Jeremy Collins

Hey! I'm Jeremy, and I'm a Machine Learning PhD student at Georgia Tech advised by Animesh Garg.

My research focuses on scaling robot learning by harnessing diverse sources of data. Specifically, I'm leveraging internet-scale human videos, designing efficient data augmentation algorithms, and building accessible platforms for large-scale teleoperation, with the goal of enabling robots to generalize to new tasks and environments and operate reliably in the real world.

Publications

TAPESTRY: A Single Backbone for Video Generation and Robot Control

Jeremy A. Collins, Seungjae Lee, Rachanon Wachakorn, Krishnan Srinivasan, Animesh Garg, Vitor Campagnolo Guizilini, Paarth Shah
In Submission
Paper | Website

TAPESTRY treats robot actions as single patch tokens in the video model's latent space. Video latents and action patches share the same patch embedding layers and the same diffusion backbone. At test time, the model generates an action chunk in a single DDIM step from pure noise in 84ms on consumer hardware, no video generation required.

AMPLIFY: Actionless Motion Priors for Robot Learning from Videos

Jeremy A Collins*, Loránd Cheng*, Kunal Aneja, Albert Wilcox, Benjamin Joffe, Animesh Garg
ICRA 2026
Paper | Code | Website | Tweet | Podcast

AMPLIFY is a novel framework that leverages large-scale video data by encoding visual dynamics into compact, discrete motion tokens derived from keypoint trajectories. Our modular approach decouples the challenges of learning what motion defines a task from how robots can perform it.

COBALT: Crowdsourcing Robot Learning via Cloud-Based Teleoperation with Smartphones

Ayush Agarwal*, Ansh Gandhi*, Jeremy A Collins, Omar Rayyan, Aryan Sarswat, Ranjani Koushik, Kaavya Menon, Masoud Moghani, Ajay Mandlekar, Animesh Garg
ICRA 2026
Paper | Website

COBALT democratizes robot learning by letting hundreds of users worldwide teleoperate cloud‐hosted, vectorized simulators via everyday devices while a suite of metrics and a structured training curriculum ensure the collection of large, high-quality datasets for both simulated and real-world robots.

FLASH: Flow-Based Language-Annotated Grasp Synthesis for Dexterous Hands

Hrishit Leen, Jeremy A Collins, Kunal Aneja, Nhi Nguyen, Priyadarshini Tamilselvan, Sri Siddarth Chakaravarthy P, Animesh Garg
CoRL 2025 Workshop on Dexterous Manipulation (Spotlight)
Paper | Poster

FLASH is a method for language-conditioned dexterous grasping that jointly models task intent and physical contact quality for robot hands.
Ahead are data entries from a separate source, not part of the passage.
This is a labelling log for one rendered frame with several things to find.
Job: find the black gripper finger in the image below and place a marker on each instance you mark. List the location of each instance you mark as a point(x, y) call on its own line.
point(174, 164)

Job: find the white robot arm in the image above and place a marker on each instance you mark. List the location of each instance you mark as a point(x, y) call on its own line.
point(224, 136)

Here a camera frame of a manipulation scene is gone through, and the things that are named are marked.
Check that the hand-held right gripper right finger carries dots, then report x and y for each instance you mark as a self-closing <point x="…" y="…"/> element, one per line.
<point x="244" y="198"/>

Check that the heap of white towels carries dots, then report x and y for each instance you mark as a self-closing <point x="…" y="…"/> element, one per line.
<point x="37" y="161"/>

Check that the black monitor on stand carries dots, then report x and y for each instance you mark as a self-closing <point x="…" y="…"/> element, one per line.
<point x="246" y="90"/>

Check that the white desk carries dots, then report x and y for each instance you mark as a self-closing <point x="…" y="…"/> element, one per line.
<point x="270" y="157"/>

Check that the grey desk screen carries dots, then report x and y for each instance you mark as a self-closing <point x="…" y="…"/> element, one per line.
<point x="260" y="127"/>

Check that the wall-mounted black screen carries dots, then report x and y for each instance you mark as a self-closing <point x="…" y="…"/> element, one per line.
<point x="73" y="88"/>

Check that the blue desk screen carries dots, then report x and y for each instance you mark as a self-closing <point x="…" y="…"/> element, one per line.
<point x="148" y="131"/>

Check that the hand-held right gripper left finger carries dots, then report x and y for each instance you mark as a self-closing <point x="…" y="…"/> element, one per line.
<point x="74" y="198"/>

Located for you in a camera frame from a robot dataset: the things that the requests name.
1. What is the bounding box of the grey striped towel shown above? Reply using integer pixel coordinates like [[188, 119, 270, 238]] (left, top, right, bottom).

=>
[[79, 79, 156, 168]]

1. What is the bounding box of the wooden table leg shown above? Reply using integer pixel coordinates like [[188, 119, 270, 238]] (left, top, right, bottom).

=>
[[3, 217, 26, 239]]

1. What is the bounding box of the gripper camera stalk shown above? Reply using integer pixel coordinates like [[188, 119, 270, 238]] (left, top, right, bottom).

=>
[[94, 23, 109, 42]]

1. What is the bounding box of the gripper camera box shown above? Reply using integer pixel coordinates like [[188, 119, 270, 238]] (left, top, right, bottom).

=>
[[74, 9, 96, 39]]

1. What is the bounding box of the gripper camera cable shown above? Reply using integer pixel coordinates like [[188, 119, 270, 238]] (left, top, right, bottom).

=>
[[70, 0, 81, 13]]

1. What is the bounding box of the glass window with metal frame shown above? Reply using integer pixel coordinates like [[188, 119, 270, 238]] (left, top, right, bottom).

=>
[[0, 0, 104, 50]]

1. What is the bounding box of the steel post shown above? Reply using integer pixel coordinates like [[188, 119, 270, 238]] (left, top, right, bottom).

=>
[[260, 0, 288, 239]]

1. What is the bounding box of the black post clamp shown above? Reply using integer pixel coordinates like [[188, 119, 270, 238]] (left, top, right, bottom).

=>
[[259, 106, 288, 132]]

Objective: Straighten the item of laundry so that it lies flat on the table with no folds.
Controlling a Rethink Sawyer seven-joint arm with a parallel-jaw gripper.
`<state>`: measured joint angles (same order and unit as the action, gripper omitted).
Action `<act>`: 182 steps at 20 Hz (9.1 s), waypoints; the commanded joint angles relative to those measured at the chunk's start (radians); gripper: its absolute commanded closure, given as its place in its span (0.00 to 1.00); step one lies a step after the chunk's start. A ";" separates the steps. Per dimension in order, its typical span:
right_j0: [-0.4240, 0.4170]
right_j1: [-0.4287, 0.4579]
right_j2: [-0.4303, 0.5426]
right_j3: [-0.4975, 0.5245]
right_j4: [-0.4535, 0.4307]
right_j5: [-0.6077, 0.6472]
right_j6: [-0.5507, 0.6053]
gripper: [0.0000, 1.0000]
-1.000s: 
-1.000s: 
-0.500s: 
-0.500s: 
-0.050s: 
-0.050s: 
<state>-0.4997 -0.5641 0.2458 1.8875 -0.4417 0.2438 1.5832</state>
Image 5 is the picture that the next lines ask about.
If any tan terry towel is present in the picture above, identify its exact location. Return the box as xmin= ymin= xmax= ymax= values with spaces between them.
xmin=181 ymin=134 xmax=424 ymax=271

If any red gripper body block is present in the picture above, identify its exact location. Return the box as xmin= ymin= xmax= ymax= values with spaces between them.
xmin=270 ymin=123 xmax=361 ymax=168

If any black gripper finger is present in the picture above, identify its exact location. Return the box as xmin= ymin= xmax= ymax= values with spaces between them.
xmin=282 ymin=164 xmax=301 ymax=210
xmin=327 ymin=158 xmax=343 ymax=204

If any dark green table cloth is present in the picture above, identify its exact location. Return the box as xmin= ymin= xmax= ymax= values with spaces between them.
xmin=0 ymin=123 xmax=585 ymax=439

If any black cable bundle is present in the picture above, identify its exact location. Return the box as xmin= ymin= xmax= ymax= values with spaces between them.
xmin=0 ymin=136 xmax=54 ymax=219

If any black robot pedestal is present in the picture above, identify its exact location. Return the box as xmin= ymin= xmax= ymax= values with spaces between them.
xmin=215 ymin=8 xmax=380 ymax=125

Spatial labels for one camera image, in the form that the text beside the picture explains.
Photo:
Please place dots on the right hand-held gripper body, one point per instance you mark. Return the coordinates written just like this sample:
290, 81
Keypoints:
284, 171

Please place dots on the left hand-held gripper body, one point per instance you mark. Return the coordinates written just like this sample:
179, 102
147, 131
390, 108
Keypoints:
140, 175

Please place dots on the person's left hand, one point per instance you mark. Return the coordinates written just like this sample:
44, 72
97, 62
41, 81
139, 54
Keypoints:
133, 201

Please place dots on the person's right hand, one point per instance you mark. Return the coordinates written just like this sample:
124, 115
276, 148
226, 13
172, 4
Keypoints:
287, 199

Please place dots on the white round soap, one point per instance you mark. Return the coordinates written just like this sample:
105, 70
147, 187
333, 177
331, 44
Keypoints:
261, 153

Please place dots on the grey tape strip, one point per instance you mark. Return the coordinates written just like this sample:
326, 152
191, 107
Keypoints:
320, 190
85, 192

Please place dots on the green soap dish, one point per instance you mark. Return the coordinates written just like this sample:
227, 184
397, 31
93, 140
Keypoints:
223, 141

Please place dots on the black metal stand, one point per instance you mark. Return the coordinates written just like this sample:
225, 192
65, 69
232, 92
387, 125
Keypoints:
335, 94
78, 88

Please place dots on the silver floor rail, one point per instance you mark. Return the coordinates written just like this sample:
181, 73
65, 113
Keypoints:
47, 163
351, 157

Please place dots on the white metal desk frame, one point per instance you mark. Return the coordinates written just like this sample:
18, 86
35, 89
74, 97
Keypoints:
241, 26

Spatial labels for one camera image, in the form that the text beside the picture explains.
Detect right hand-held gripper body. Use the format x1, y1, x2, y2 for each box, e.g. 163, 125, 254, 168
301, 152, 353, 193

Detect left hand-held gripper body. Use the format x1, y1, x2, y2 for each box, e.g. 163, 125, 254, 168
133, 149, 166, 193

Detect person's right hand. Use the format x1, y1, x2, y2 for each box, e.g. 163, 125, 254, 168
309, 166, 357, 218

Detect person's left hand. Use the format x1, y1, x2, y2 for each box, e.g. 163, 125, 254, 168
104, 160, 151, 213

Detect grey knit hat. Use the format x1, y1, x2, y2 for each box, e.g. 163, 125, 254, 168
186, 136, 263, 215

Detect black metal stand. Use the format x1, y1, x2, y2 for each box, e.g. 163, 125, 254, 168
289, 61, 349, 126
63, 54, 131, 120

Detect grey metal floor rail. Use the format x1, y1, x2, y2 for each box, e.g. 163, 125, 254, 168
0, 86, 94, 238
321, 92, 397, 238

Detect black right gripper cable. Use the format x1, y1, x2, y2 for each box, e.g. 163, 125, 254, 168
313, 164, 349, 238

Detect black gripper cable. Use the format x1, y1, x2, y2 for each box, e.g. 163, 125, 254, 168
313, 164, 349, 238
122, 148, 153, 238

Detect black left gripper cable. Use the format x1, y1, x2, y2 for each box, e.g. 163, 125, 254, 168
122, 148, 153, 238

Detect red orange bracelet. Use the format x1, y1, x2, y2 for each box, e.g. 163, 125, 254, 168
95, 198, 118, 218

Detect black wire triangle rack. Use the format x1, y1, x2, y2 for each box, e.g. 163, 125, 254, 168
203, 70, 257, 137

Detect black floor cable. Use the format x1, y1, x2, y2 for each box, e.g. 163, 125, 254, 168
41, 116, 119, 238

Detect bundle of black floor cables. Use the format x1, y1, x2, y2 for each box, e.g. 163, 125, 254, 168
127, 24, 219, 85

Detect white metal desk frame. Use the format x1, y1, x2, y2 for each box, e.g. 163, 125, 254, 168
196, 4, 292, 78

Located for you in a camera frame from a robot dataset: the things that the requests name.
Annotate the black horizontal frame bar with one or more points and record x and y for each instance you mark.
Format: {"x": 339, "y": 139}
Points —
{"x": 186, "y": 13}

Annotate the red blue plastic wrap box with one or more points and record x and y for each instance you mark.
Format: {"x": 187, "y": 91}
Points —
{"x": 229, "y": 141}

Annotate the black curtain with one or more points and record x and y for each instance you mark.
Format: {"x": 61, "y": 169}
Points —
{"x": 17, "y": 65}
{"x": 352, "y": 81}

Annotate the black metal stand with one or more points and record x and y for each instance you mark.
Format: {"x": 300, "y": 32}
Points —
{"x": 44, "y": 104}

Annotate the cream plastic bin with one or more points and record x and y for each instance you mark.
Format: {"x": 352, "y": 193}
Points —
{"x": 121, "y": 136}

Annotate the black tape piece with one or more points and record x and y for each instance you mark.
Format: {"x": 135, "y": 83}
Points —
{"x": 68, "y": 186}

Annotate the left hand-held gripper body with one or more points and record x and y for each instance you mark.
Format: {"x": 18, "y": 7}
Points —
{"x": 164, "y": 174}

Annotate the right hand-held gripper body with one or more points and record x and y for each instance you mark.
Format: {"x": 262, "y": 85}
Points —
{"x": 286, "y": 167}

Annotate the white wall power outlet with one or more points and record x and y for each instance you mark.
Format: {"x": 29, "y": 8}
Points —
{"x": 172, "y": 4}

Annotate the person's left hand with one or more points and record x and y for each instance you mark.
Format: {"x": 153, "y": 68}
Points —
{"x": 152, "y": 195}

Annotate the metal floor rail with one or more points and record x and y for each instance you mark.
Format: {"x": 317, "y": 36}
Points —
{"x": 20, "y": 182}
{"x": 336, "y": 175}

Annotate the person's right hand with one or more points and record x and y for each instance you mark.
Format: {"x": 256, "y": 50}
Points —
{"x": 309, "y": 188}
RoCoDA: Counterfactual Data Augmentation for Data-Efficient Robot Learning from Demonstrations

Ezra Ameperosa*, Jeremy A Collins*, Mrinal Jain, Animesh Garg
ICRA 2025
Paper | Code | Website

RoCoDA is a data augmentation framework unifying the concepts of invariance, equivariance, and causality to enhance data augmentation for imitation learning, thus improving generalization and sample efficiency across manipulation tasks.

DexMOTS: Dexterous Manipulation with Differentiable Simulation

Krishnan Srinivasan, Jeremy A Collins, Eric Heiden, Ian Ng, Jeannette Bohg, Animesh Garg
ISRR 2024
Paper

DexMOTS leverages object-centric motion trajectories and differentiable simulation to efficiently learn dexterous manipulation policies, improving policy performance in contact-rich tasks.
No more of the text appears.